• **YOUR OBJECTIVE**
Scan the material and copy out each line where the word "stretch" occurs.
====================
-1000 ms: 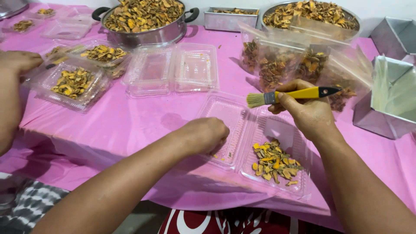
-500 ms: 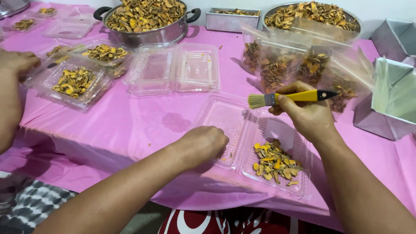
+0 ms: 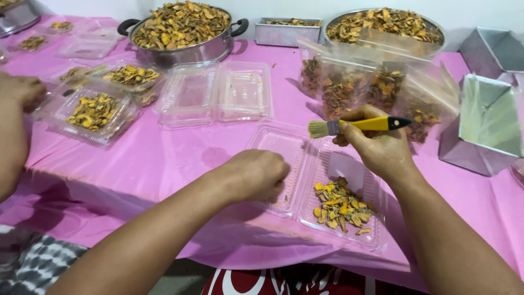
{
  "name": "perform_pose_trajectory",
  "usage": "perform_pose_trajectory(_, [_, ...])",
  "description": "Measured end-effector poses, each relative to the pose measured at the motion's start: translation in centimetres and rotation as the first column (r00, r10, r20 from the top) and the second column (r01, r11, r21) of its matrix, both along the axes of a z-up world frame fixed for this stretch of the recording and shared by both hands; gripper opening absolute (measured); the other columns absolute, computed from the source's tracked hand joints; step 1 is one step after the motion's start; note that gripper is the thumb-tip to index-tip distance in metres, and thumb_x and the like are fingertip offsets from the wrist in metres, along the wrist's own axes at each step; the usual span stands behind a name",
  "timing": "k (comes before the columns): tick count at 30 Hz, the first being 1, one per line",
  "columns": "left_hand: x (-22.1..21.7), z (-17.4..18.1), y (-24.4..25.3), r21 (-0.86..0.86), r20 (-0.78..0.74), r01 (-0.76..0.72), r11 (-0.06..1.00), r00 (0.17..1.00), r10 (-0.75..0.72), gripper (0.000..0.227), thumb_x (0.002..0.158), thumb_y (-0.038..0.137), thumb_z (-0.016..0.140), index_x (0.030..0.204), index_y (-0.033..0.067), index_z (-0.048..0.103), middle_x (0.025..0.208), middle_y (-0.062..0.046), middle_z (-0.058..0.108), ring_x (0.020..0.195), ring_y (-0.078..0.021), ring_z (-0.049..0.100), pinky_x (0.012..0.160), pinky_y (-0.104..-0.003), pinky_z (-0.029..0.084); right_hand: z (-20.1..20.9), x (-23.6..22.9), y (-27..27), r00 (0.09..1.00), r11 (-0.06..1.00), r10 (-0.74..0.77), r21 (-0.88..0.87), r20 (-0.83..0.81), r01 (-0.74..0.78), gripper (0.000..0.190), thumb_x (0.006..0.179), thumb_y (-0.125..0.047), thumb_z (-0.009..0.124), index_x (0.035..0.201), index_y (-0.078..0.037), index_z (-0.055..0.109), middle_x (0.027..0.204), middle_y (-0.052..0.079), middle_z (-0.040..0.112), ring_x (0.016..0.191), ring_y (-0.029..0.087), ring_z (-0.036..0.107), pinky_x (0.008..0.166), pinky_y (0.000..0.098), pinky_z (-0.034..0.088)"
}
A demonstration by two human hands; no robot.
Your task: Sorting dried turmeric pieces and packaging them into plastic bags and containers, including cleaning the containers with a brush.
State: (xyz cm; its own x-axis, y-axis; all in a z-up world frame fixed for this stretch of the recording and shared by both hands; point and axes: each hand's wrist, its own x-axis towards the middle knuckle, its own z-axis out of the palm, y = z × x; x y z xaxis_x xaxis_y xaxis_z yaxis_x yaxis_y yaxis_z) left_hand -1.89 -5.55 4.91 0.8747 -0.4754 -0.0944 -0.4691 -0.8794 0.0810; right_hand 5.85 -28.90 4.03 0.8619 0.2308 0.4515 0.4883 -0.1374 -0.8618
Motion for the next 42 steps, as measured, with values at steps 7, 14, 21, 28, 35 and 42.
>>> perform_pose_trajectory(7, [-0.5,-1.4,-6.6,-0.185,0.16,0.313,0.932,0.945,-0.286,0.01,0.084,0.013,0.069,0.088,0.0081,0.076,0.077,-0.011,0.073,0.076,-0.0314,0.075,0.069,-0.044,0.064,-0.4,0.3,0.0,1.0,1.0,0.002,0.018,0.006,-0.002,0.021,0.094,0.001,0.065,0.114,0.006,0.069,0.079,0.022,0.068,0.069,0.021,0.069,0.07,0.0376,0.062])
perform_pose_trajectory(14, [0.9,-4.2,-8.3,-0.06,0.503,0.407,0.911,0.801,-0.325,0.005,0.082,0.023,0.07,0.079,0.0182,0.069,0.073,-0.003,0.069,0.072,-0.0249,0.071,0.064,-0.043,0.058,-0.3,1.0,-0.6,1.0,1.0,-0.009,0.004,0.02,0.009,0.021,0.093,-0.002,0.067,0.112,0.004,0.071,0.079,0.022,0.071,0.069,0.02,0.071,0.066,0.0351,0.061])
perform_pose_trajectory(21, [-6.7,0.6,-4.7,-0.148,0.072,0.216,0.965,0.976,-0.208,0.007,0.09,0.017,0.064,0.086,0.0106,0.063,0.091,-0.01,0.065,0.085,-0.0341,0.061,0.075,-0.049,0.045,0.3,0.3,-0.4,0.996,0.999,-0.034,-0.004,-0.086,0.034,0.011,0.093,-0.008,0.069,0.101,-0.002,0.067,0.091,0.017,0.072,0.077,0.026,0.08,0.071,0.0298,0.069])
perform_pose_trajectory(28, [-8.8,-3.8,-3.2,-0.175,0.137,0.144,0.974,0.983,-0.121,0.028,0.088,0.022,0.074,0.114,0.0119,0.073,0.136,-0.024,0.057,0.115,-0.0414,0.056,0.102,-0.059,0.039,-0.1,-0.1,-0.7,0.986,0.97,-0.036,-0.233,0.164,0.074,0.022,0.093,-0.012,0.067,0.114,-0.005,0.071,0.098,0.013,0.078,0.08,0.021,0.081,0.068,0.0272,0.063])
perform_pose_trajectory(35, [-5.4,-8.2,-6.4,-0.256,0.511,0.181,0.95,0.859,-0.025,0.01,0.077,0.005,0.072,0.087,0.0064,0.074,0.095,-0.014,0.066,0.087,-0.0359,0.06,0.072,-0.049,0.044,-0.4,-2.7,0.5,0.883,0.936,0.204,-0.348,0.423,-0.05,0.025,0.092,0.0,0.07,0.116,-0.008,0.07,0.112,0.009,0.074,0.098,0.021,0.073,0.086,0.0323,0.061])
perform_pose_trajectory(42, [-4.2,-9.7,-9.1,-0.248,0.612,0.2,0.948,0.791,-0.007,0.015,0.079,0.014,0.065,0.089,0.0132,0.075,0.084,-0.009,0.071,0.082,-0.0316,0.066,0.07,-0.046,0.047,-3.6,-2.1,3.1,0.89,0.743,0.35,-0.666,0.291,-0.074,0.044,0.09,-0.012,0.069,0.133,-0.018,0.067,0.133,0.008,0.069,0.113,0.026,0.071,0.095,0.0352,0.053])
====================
• **ANSWER AREA**
  "description": "Measured end-effector poses, each relative to the pose measured at the motion's start: translation in centimetres and rotation as the first column (r00, r10, r20 from the top) and the second column (r01, r11, r21) of its matrix, both along the axes of a z-up world frame fixed for this stretch of the recording and shared by both hands; gripper opening absolute (measured); the other columns absolute, computed from the source's tracked hand joints; step 1 is one step after the motion's start; note that gripper is the thumb-tip to index-tip distance in metres, and thumb_x and the like are fingertip offsets from the wrist in metres, along the wrist's own axes at each step; the usual span stands behind a name",
State: (xyz cm; its own x-axis, y-axis; all in a z-up world frame fixed for this stretch of the recording and shared by both hands; point and axes: each hand's wrist, its own x-axis towards the middle knuckle, its own z-axis out of the palm, y = z × x; x y z xaxis_x xaxis_y xaxis_z yaxis_x yaxis_y yaxis_z) left_hand -1.89 -5.55 4.91 0.8747 -0.4754 -0.0944 -0.4691 -0.8794 0.0810; right_hand 5.85 -28.90 4.03 0.8619 0.2308 0.4515 0.4883 -0.1374 -0.8618

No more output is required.